An extraordinary person was Joseph Worcester. Shy as an inexperienced girl, reserved and restrained to an almost morbid degree, he was yet a determined fighter for his principles. Tall and slender, with a florid complexion, his averted eyes looking downward as he faced you, nevertheless there was in the man a quiet power that could move mountains. In his repressed suit of black, he stood before one as a personality of no ordinary type. His deep, low voice was full of emotion. Above all else he was a man of taste, an aesthete whose word was law in the select group of connoisseurs of which he was the center. But his taste was always for the subdued, the grave, the repressed. I could not but feel that he exercised a dampening influence over Mr. Keith. The artist wished above all to win the approbation of this extraordinary friend. When Mr. Worcester came into the studio and caught Mr. Keith working away at a great sunset of glorious color, with the golden light suffusing sky and trees, and a riot of crimson clouds reflected in a patch of water in the foreground, Mr. Worcester would look at the canvas with an air of pained tolerance, and then, turning to a dark and gloomy nocturne on an easel nearby, would say quietly: “I like this one better.”
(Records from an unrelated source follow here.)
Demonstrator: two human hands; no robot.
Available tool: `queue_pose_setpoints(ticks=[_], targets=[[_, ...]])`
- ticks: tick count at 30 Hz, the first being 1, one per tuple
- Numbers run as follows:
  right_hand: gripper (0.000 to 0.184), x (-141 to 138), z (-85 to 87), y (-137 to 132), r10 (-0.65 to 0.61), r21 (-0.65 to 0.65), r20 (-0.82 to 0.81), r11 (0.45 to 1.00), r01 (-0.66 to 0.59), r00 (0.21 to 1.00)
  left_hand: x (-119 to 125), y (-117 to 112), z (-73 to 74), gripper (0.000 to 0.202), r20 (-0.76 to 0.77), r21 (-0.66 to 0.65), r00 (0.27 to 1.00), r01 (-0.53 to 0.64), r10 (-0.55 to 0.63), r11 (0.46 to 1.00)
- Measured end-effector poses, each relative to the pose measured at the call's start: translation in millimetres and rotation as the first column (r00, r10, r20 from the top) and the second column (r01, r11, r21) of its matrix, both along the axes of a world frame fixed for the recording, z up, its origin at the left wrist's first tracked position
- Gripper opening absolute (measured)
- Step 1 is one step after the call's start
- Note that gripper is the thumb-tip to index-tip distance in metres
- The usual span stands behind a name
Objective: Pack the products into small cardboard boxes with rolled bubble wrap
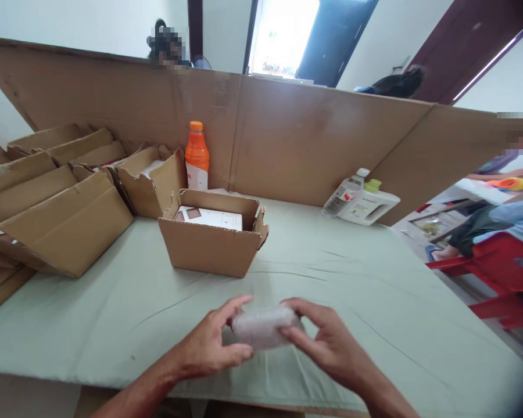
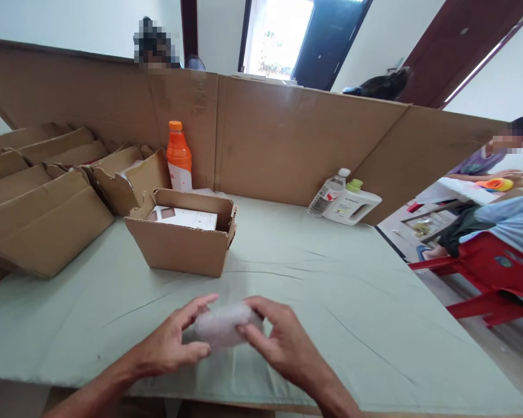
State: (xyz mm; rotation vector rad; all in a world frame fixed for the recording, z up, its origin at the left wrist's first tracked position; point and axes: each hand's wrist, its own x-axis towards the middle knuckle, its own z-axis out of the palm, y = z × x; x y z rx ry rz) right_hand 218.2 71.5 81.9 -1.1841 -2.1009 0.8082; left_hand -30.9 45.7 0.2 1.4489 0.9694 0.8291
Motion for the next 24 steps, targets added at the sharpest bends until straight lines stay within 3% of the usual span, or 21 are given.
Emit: queue_pose_setpoints(ticks=[2, 4, 7, 10, 13, 15, 16, 18, 21, 24], targets=[[0.013, 3, 23.0, 14, -0.106, 0.038, -0.143, 0.993, 0.112, 0.984, -19, 15, 4.8, 0.071, 0.17, 0.001, 0.985, -0.034, 0.033, 0.999], [0.019, 4, 46.5, 34, -0.194, 0.044, -0.317, 0.975, 0.219, 0.928, -34, 32, 3.8, 0.061, 0.236, -0.011, 0.966, -0.11, 0.109, 0.994], [0.027, -10, 75.2, 71, -0.219, 0.047, -0.461, 0.962, 0.27, 0.86, -43, 52, -10.1, 0.055, 0.161, -0.058, 0.961, -0.219, 0.226, 0.974], [0.03, -36, 88.3, 111, -0.201, 0.055, -0.432, 0.967, 0.248, 0.879, -40, 62, -29.7, 0.054, 0.105, -0.059, 0.954, -0.276, 0.281, 0.959], [0.028, -55, 90.2, 143, -0.221, 0.078, -0.23, 0.966, 0.244, 0.948, -37, 65, -41.7, 0.05, 0.1, -0.021, 0.948, -0.301, 0.301, 0.953], [0.023, -63, 92.7, 155, -0.29, 0.154, 0.075, 0.949, 0.277, 0.954, -37, 66, -44.4, 0.047, 0.102, -0.015, 0.949, -0.3, 0.3, 0.954], [0.021, -67, 95.5, 158, -0.336, 0.215, 0.257, 0.934, 0.286, 0.906, -37, 66, -44.8, 0.047, 0.099, -0.016, 0.95, -0.297, 0.297, 0.955], [0.019, -77, 103.2, 160, -0.415, 0.336, 0.567, 0.905, 0.26, 0.712, -38, 68, -44.5, 0.047, 0.083, -0.022, 0.953, -0.292, 0.293, 0.956], [0.02, -100, 112.7, 154, -0.451, 0.41, 0.781, 0.892, 0.19, 0.431, -37, 70, -42.9, 0.049, 0.039, -0.028, 0.959, -0.281, 0.282, 0.959], [0.035, -120, 110.2, 152, -0.411, 0.382, 0.839, 0.912, 0.151, 0.358, -36, 72, -40.9, 0.05, 0.015, -0.028, 0.965, -0.262, 0.263, 0.965]])
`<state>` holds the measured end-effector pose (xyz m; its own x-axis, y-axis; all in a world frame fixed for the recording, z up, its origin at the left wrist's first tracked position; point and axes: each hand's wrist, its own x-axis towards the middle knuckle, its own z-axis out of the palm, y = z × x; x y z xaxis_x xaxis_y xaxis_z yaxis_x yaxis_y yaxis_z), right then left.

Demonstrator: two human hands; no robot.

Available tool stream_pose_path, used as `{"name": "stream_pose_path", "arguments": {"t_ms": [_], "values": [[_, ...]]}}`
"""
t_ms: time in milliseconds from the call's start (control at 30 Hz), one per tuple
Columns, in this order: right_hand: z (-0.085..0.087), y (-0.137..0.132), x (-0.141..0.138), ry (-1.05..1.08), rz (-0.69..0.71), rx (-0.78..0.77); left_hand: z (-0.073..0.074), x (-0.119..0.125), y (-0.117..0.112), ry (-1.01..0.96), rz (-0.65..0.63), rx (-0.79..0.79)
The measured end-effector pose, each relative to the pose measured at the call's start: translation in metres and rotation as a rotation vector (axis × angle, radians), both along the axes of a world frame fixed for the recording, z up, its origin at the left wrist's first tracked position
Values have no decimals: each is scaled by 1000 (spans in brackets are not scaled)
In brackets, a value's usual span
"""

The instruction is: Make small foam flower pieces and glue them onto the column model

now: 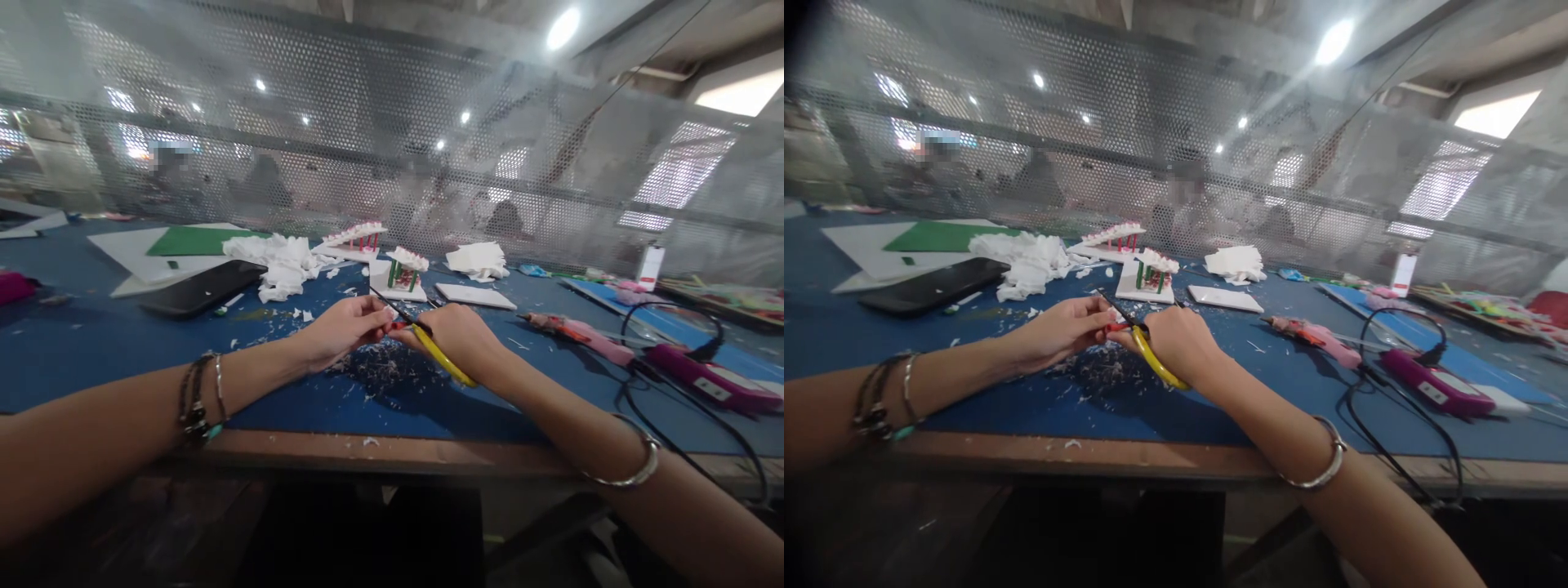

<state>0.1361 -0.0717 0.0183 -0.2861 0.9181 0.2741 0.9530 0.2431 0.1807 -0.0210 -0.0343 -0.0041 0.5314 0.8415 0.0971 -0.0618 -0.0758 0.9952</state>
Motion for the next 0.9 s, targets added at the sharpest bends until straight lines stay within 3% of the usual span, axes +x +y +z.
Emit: {"name": "stream_pose_path", "arguments": {"t_ms": [200, 400, 567, 633, 700, 900], "values": [[5, 2, 8, 67, 30, 4, 3, -2, 1, 211, -63, 184], [13, 3, 21, 61, -53, 39, 16, -14, 7, 493, -8, 349], [12, 3, 27, -46, -104, -58, 28, -34, 44, 909, 99, 740], [10, 3, 27, -60, -111, -92, 34, -42, 64, 1129, 106, 814], [7, 2, 24, -61, -114, -120, 40, -47, 82, 1309, 133, 838], [1, -2, 20, -29, -106, -208, 53, -43, 130, 1444, 140, 774]]}}
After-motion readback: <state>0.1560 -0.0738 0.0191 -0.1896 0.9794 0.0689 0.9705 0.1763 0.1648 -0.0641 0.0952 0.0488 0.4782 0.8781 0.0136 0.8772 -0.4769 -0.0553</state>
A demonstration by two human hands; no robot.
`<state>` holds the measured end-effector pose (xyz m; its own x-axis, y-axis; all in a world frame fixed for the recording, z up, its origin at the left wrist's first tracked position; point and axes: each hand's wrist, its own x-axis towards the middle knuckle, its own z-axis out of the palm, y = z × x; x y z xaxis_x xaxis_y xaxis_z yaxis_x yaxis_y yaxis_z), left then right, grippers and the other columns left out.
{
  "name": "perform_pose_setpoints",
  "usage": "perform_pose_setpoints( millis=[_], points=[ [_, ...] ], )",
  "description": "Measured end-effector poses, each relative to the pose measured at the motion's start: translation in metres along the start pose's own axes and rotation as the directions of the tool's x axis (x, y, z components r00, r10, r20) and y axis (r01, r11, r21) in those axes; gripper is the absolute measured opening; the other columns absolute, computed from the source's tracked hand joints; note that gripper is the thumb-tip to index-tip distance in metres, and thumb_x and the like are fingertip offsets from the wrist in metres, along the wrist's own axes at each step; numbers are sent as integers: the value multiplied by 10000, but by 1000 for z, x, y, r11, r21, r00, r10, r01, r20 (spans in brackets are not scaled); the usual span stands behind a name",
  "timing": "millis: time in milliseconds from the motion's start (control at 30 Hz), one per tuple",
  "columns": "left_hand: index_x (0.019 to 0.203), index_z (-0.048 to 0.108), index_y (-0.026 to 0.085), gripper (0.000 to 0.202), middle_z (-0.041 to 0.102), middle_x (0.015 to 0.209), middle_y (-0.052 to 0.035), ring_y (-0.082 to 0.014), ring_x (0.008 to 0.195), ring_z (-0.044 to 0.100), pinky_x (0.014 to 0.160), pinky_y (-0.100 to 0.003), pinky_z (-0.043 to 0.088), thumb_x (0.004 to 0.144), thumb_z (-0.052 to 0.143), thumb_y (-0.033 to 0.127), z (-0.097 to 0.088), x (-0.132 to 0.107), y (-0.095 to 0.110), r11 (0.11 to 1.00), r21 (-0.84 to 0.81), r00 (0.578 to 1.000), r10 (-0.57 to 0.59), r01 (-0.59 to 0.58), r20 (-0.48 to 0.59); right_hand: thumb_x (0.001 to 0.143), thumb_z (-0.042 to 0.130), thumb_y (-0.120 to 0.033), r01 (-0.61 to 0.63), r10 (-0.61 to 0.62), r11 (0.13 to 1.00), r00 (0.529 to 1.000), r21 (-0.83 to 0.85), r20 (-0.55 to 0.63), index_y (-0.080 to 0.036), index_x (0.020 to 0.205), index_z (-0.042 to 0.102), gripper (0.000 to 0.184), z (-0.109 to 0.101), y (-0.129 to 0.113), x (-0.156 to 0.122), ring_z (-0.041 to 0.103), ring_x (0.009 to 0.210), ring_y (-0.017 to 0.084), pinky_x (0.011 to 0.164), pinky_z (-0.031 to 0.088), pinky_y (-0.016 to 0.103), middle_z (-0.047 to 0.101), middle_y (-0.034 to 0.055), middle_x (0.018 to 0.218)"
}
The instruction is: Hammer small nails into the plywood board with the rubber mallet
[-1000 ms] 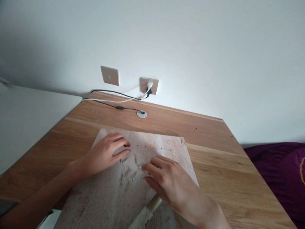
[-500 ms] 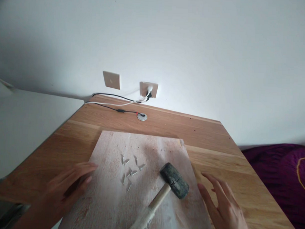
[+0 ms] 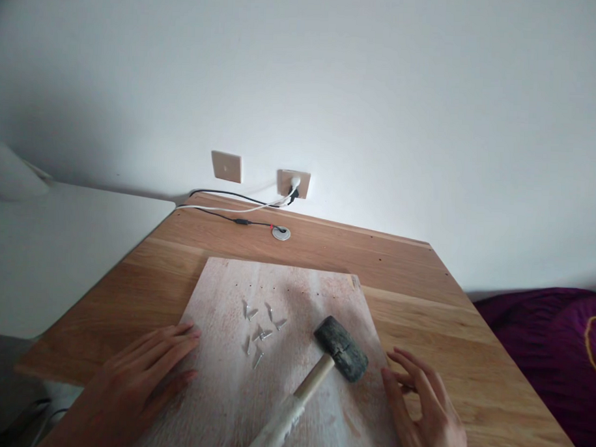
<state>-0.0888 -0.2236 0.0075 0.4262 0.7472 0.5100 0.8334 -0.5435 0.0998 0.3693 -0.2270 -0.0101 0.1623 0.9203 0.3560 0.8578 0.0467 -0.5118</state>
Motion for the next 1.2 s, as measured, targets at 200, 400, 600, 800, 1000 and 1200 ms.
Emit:
perform_pose_setpoints(
  millis=[200, 400, 600, 800, 1000, 1200],
  points=[
    [1198, 742, 199, 427, 804, 1178, -92, -263, 1089, 765, 965, -395, 619, 1107, 429, 474, -6, 3, -4, 995, 88, 999, -37, 35, 25, 1000, 625, -502, 119, -121, 992, 992, 39, 46, -281, 1201, 725, 315, 1, -11, -3, 816, 795, 218, 562, 654, 260, 755, 102, 1211],
    [1194, 755, 234, 495, 778, 1234, -102, -325, 1251, 685, 1087, -502, 551, 1081, 414, 574, -11, -10, -34, 972, 134, 979, -201, 193, 42, 1033, 593, -434, 180, -184, 981, 982, 73, 47, -301, 1194, 725, 247, 23, -44, -14, 817, 818, 178, 687, 682, 254, 703, 79, 1322],
    [1223, 749, 239, 607, 767, 1275, -103, -351, 1334, 628, 1145, -568, 499, 1056, 344, 660, -18, -25, -73, 915, 183, 923, -378, 360, 74, 1068, 528, -441, 181, -191, 974, 979, 139, 67, -329, 1279, 678, 282, 51, -85, -24, 806, 992, 194, 854, 683, 294, 669, 53, 1394],
    [1261, 740, 225, 650, 758, 1306, -121, -351, 1327, 641, 1161, -556, 488, 1035, 329, 675, -30, -35, -107, 860, 166, 861, -500, 482, 92, 1087, 507, -357, 295, -316, 937, 944, 189, 92, -301, 1313, 656, 276, 71, -117, -20, 749, 1209, 227, 969, 662, 330, 650, 81, 1461],
    [1218, 760, 233, 584, 777, 1249, -133, -351, 1289, 673, 1115, -522, 536, 1024, 364, 615, -42, -29, -132, 815, 122, 813, -577, 566, 80, 1061, 538, -315, 318, -358, 913, 925, 257, 125, -299, 1354, 633, 308, 89, -139, -21, 722, 1273, 262, 967, 671, 359, 636, 88, 1505],
    [1118, 771, 219, 509, 779, 1255, -131, -338, 1261, 693, 1091, -478, 549, 975, 445, 582, -52, -18, -138, 767, 65, 768, -640, 638, 16, 1054, 557, -374, 250, -312, 897, 942, 365, 120, -304, 1351, 652, 319, 99, -150, -16, 784, 1121, 254, 928, 685, 367, 663, 93, 1458]
  ],
)
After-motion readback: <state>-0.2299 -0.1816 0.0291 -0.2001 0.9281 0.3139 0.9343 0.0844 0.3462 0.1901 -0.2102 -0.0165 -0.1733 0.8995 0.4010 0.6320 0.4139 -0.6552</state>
William Keith in the 1870s

It was at the studio that I first met that other illustrious Scot, John Muir. They had been together on many camping trips in the Sierra Nevadas and were life-long friends. And yet, with so much in common, they never quite understood one another. Muir worshipped nature, but when it came to landscapes he wanted to see its geology and flora depicted with the fidelity of a naturalist. How often I have seen the two in good-natured raillery, when Keith would show him a landscape charged with poetic feeling and Muir would poke fun at it in his droll manner, appearing to utterly fail to see its beauty. Then he would turn to a hard, photographic mountain scene and exclaim: “Now there’s a real picture for you! That’s got some meaning to it.”

Sometimes Keith would get considerably annoyed at the banter, but he had far too great an admiration for Muir to let it last. All would end happily when the three of us would repair to one of those characteristic French restaurants of old San Francisco and have a hearty luncheon with soup with grated cheese, fillet of sole with tartar sauce, braised oxtail and French fried cream, with Dago red wine and fizz water to wash it down. Such a meal in such company was an experience to live in memory through all the vicissitudes of an eventful life.

Nearsightedness helped his work

One of his favorite devices was painting over old pictures. Again and again I have seen him take a large canvas with a carefully finished landscape upon it, place it upon his easel and start in with a savage onslaught, mussing it up with great daubs and masses of paint until the original picture was utterly spoiled. Then, out of the confusion, under his deft strokes, a totally new conception would emerge, glowing, brilliant and bold. When it was blocked in, he would let the paint dry and then go at it again with broken pieces of glass or an old razor blade, scraping and scratching the thick outer layers of paint to let the undercolors shine through. By this means novel textures and color effects were obtained that gave a rich tapestry-like effect to the picture.

Other effects were obtained by taking frayed old brushes that spattered on intricate foliage effects or splashes of grass that seemed so careless but were always done with the most deft and clever craftsmanship. Wiping out with rags gave still different surfaces and textures. He always painted standing, and when in an excited mood would tiptoe back and forth, vigorously attacking the canvas and then moving back to note the effect. Much of his work was done with the brush lightly held at arm’s length. He explained to me that his nearsightedness helped his work because he saw it slightly blurred and thus attained broader effects.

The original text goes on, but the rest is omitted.